Bending Science exposes an astonishing pattern of corruption and makes a compelling case for reforms to safeguard both the integrity of science and the public health.
Returning to the wars over teaching biology as the evolution-based science that it is, or teaching something else under the name of “science,” the anti-evolutionists have made substantial inroads in the name of teaching “both sides of the controversy,” or (as is now written into the Texas standards) teaching “all sides of the scientific evidence.” This stance takes advantage of an idea of science, cultivated over decades by commercial interests, as just another arena for opposing sides in adversary contests, in which each side can come up with its own “science” (expert witnesses, etc.) to support its case.
News media contribute to this image of science when they concoct deceptively “balanced” coverage of issues where the evidence is anything but balanced. I have documented multiple layers of such deceptive “balance” in press coverage of the Texas School Board hearings on their new science standards. Chris has analyzed this problem more broadly in “Blinded by Science: How ‘Balanced’ Coverage Lets the Scientific Fringe Hijack Reality.” Columbia Journalism Review 43, no. 4 (2004): 26-35.
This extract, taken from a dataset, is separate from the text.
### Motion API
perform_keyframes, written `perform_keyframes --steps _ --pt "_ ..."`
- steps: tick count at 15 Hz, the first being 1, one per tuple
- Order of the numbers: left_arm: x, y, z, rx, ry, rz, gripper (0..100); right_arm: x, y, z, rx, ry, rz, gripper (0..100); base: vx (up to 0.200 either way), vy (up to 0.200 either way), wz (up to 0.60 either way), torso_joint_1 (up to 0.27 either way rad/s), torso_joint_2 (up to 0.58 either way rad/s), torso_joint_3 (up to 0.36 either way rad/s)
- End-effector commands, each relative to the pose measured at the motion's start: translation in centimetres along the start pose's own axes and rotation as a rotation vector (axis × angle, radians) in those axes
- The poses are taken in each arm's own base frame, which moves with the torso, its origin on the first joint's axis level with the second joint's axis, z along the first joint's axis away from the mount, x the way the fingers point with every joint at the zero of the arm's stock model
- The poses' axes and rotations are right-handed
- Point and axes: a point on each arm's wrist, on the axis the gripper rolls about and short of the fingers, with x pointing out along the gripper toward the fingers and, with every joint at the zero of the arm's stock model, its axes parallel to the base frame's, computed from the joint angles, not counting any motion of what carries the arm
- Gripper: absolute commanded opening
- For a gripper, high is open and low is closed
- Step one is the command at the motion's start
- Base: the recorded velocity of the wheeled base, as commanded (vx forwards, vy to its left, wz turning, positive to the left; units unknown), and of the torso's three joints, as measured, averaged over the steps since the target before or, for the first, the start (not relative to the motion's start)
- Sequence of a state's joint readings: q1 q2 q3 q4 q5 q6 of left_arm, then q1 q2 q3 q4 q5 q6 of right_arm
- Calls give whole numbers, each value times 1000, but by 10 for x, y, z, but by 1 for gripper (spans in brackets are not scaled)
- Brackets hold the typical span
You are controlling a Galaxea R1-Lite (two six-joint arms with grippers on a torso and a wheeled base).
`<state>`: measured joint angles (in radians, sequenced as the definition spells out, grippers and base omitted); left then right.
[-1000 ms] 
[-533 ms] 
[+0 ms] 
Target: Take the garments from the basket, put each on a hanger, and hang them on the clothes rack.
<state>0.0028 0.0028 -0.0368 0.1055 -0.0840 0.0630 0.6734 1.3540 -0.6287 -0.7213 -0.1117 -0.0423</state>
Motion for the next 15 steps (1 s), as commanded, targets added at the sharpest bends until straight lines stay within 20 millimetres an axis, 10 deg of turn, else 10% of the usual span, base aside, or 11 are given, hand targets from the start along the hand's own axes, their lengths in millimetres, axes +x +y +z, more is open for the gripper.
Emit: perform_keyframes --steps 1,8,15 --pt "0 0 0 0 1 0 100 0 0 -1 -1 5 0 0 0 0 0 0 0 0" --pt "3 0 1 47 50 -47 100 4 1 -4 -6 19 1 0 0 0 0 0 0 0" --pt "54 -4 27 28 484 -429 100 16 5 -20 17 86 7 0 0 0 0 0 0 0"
In the blurb posted on amazon.com, we find these comments from Publishers Weekly:
[Mooney’s and Kirshenbaum’s] repeated assertion that science and religion are compatible will not convince anyone who believes otherwise. Mooney showed his ideological colors in The Republican War on Science, and with their attacks on President Bush, he and his coauthor can’t be accused of being nonpartisan here, despite their call for less partisan, nonideological debate. Some readers may also balk at paying $25 for a book nearly a third of which consists of notes and documentation.
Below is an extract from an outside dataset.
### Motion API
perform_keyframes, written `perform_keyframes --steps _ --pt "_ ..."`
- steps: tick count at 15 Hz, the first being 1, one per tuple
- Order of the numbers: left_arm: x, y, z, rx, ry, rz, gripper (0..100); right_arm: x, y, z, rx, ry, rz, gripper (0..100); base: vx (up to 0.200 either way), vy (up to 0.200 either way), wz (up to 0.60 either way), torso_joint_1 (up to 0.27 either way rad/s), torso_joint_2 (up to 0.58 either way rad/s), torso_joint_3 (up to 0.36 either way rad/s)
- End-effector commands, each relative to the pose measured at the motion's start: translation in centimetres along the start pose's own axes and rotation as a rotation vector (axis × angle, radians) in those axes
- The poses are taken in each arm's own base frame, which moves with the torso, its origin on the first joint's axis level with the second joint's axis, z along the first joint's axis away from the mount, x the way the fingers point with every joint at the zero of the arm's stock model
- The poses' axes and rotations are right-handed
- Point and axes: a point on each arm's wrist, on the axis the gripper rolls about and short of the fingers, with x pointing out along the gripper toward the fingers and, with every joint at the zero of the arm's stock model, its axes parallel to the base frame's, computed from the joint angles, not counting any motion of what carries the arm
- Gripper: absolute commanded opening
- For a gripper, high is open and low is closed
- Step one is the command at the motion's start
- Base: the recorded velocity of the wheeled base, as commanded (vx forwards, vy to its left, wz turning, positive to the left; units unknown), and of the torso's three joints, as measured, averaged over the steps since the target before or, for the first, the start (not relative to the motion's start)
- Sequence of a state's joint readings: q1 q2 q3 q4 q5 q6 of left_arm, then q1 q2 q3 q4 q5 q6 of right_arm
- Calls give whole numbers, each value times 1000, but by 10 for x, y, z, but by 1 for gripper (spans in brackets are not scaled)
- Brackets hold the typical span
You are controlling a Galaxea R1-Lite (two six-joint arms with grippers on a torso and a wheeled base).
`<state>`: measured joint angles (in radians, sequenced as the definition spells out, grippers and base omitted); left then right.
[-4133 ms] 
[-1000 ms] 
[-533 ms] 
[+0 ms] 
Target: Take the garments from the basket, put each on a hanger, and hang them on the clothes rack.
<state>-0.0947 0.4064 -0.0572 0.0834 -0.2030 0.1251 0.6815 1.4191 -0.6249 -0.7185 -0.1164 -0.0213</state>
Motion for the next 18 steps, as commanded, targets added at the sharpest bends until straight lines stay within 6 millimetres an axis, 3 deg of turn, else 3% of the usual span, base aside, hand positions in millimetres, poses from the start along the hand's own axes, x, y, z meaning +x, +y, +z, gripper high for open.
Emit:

First, the authors are pro-science partisans, challenging the science community to not shrink from taking up a partisanship for science, opposed to anti-science partisanship. That’s not the same as suppressing science in the service of the kind of ideological/political partisanship that they’re critiquing. One substantial difference is that partisanship for science will support itself with evidence and documentation (the reviewer seems to think that America’s readers are unscientific to the point that they would not see any value in the “notes and documentation.”)
The significance of the point about religion can be seen in light of their conclusion:
If, as some are arguing, science and religion are essentially incompatible, then for “science itself” to “become the common culture” would require no less than the elimination of religion from that culture — a seemingly unlikely prospect for the United States today.